**WORK INSTRUCTIONS**
Go through the data below and repeat it exactly, skipping each picture.

Segment Start: INFORMATION PROVIDED

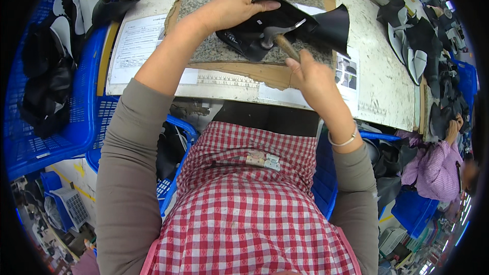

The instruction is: The person assembles black shoe uppers by hand, repeatedly folding and pressing the edges to fit the sole. They use a hammer to tap the shoe edges on a workbench mat to secure the fit. The person handles multiple shoe parts and places finished units into a blue basket.

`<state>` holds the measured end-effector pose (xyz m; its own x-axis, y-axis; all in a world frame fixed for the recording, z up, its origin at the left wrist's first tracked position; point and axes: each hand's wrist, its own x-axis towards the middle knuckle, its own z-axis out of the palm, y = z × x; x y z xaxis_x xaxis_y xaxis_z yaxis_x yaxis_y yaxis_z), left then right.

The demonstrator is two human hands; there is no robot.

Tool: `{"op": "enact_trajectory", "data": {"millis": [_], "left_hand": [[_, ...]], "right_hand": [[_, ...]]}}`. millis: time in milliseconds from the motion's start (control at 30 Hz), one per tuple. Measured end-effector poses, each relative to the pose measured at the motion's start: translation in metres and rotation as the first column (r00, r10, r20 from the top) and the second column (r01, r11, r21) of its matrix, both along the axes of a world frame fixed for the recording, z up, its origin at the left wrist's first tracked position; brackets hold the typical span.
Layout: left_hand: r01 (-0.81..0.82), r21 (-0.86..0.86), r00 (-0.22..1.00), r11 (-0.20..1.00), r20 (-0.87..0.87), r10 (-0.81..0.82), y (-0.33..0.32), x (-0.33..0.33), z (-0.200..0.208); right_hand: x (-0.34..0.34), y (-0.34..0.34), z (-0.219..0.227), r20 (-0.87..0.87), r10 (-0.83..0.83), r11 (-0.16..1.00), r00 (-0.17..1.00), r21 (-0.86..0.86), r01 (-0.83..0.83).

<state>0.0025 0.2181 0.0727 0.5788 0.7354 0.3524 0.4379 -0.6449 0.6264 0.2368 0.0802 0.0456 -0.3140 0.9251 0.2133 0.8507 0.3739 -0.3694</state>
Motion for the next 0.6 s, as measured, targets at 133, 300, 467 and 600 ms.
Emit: {"op": "enact_trajectory", "data": {"millis": [133,300,467,600], "left_hand": [[0.066,-0.187,0.998,0.98,0.007,-0.066,0.022,-0.003,0.013],[0.079,-0.28,0.991,0.957,0.123,-0.046,0.028,0.0,0.016],[0.059,-0.118,0.995,0.991,0.081,-0.049,0.034,0.002,0.015],[0.076,-0.331,0.997,0.941,0.006,-0.079,0.05,0.005,0.026]], "right_hand": [[-0.009,0.0,0.032,-0.192,-0.081,0.994,0.978,0.062,0.094],[-0.022,0.029,0.024,0.162,0.016,0.998,0.987,-0.063,-0.006],[0.002,0.031,0.011,-0.06,-0.034,0.997,0.998,0.074,0.039],[-0.006,0.031,0.011,0.075,-0.101,0.995,0.992,0.003,0.101]]}}
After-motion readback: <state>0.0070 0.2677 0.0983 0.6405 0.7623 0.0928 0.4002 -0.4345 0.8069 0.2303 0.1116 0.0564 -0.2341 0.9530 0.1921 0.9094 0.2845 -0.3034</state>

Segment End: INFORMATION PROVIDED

**ANSWER AREA**
The instruction is: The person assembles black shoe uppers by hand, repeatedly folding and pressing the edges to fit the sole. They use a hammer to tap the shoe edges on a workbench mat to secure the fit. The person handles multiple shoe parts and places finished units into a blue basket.

`<state>` holds the measured end-effector pose (xyz m; its own x-axis, y-axis; all in a world frame fixed for the recording, z up, its origin at the left wrist's first tracked position; point and axes: each hand's wrist, its own x-axis towards the middle knuckle, its own z-axis out of the palm, y = z × x; x y z xaxis_x xaxis_y xaxis_z yaxis_x yaxis_y yaxis_z), left then right.

The demonstrator is two human hands; there is no robot.

Tool: `{"op": "enact_trajectory", "data": {"millis": [_], "left_hand": [[_, ...]], "right_hand": [[_, ...]]}}`. millis: time in milliseconds from the motion's start (control at 30 Hz), one per tuple. Measured end-effector poses, each relative to the pose measured at the motion's start: translation in metres and rotation as the first column (r00, r10, r20 from the top) and the second column (r01, r11, r21) of its matrix, both along the axes of a world frame fixed for the recording, z up, its origin at the left wrist's first tracked position; brackets hold the typical span.
Layout: left_hand: r01 (-0.81..0.82), r21 (-0.86..0.86), r00 (-0.22..1.00), r11 (-0.20..1.00), r20 (-0.87..0.87), r10 (-0.81..0.82), y (-0.33..0.32), x (-0.33..0.33), z (-0.200..0.208); right_hand: x (-0.34..0.34), y (-0.34..0.34), z (-0.219..0.227), r20 (-0.87..0.87), r10 (-0.83..0.83), r11 (-0.16..1.00), r00 (-0.17..1.00), r21 (-0.86..0.86), r01 (-0.83..0.83).

<state>0.0025 0.2181 0.0727 0.5788 0.7354 0.3524 0.4379 -0.6449 0.6264 0.2368 0.0802 0.0456 -0.3140 0.9251 0.2133 0.8507 0.3739 -0.3694</state>
Motion for the next 0.6 s, as measured, targets at 133, 300, 467 and 600 ms.
Emit: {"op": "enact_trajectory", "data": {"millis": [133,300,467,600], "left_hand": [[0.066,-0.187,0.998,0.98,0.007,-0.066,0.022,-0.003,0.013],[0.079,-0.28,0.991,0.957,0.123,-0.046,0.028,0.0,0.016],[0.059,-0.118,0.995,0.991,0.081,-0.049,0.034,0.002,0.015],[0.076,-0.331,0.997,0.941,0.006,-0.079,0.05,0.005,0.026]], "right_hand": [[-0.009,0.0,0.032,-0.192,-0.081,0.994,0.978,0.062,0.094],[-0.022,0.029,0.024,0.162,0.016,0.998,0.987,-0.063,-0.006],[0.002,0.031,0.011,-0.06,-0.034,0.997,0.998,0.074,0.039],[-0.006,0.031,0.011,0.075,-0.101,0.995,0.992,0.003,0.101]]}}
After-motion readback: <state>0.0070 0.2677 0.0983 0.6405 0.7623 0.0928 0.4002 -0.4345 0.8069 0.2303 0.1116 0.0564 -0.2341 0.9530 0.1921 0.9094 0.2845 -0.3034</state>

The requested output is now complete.